Will Self proposed Monday that the audience’s desire for reality has somewhat skewed accepted delineations in a new, developing media hierarchy. The popularity of the reality TV format has convinced us all that anyone, no matter what level of talent, can become a superstar, leaving us with the logic that “if anyone can be a celebrity then anyone can be exposed.”

There is perhaps something to this. It certainly accounts for what Nagata seems to believe is the continued media race to the eyeball. Give the people what they want, and what they want is themselves: more of the stars-just-like-us trope, more of the raw details, the total access Hollywood. Taken to its end, phone hacking for private over-information makes a bizarre, horrific kind of sense.
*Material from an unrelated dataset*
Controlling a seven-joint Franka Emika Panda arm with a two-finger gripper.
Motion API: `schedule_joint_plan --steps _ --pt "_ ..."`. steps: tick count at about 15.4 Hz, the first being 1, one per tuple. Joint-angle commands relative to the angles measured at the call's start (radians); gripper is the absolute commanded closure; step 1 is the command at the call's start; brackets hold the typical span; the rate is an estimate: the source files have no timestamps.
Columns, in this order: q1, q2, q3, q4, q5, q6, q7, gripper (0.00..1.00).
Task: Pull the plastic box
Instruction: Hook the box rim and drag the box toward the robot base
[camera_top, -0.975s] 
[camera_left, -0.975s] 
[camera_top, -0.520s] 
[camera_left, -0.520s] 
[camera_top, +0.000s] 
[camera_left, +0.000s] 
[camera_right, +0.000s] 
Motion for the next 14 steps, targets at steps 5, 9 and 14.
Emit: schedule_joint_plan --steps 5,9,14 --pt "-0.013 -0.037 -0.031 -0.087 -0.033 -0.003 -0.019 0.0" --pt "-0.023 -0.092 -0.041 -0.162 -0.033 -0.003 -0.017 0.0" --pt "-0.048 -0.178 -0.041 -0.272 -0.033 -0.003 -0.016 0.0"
During his row on Newsnight with Coogan, McMullan accused the comedian, and celebrities like him, of trying to have it both ways: privacy and publicity. “So you take a million quid and then you bleat about the fact that someone listened to your phone messages,” McMullan jabbed, after charging that Coogan spends his “whole life trying to get into the papers.”
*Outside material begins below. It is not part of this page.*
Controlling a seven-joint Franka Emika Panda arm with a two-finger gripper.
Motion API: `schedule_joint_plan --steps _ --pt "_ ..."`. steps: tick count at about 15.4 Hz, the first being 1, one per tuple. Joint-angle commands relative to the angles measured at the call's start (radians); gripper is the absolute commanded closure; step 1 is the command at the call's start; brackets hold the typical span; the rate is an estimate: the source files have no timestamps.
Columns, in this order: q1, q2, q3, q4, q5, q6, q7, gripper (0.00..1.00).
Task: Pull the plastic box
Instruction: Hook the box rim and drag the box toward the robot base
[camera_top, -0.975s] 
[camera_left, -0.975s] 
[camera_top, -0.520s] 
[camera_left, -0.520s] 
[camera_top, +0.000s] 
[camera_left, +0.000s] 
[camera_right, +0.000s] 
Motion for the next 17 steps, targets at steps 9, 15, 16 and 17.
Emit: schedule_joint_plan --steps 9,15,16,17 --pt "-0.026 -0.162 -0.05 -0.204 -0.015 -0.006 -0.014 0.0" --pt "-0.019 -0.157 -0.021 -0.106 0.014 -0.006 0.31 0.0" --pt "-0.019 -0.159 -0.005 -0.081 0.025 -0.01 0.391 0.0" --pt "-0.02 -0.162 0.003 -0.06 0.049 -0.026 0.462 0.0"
While Coogan denied it, McMullan’s accusation highlights what appears to be a rather strange relationship between the audience and content – the kind of mobius strip connection at which Nagata hints he was so annoyed. Within that enters the phenomena of ‘made news’, what Boorstin called the ‘pseudo-event’: the manufactured, consumable artifact of constructed information.

To which, it seems, we are all addicted.

On the surface, our intake of information hints that somewhere we are also developing meaning, or a way to interpret our reality. However, it’s difficult to say whether that is the case, given that we are faced so often with manufactured narratives. So, instead, we’re faced with information that often lacks context and reason, and is instead - as Baudrillard put it - a “perversion of truth and falsehood”. Information may only look like it means something.

Devoid of any reason, packaged and formatted, information is interpreted exactly as much of it is intended to be: a consumer product, and not necessarily a means of gaining cultural knowledge or historical context on reality. In many cases, when we are faced with information, there is no search for meaning, nor is there the expectation of finding it. Baudrillard argued that there is perhaps a surplus of information, and rather than provide more meaning, that excess works in on itself, and “exhausts itself in the act of staging the communication”. What it tends to become is ideology.

So where does that leave us with Nagata’s interpretation of his former job? Perhaps he’s not wrong to be disheartened by what he saw, but – and to McMullan this seems clear – nor should he have been surprised; we enable our own eventual disillusionment.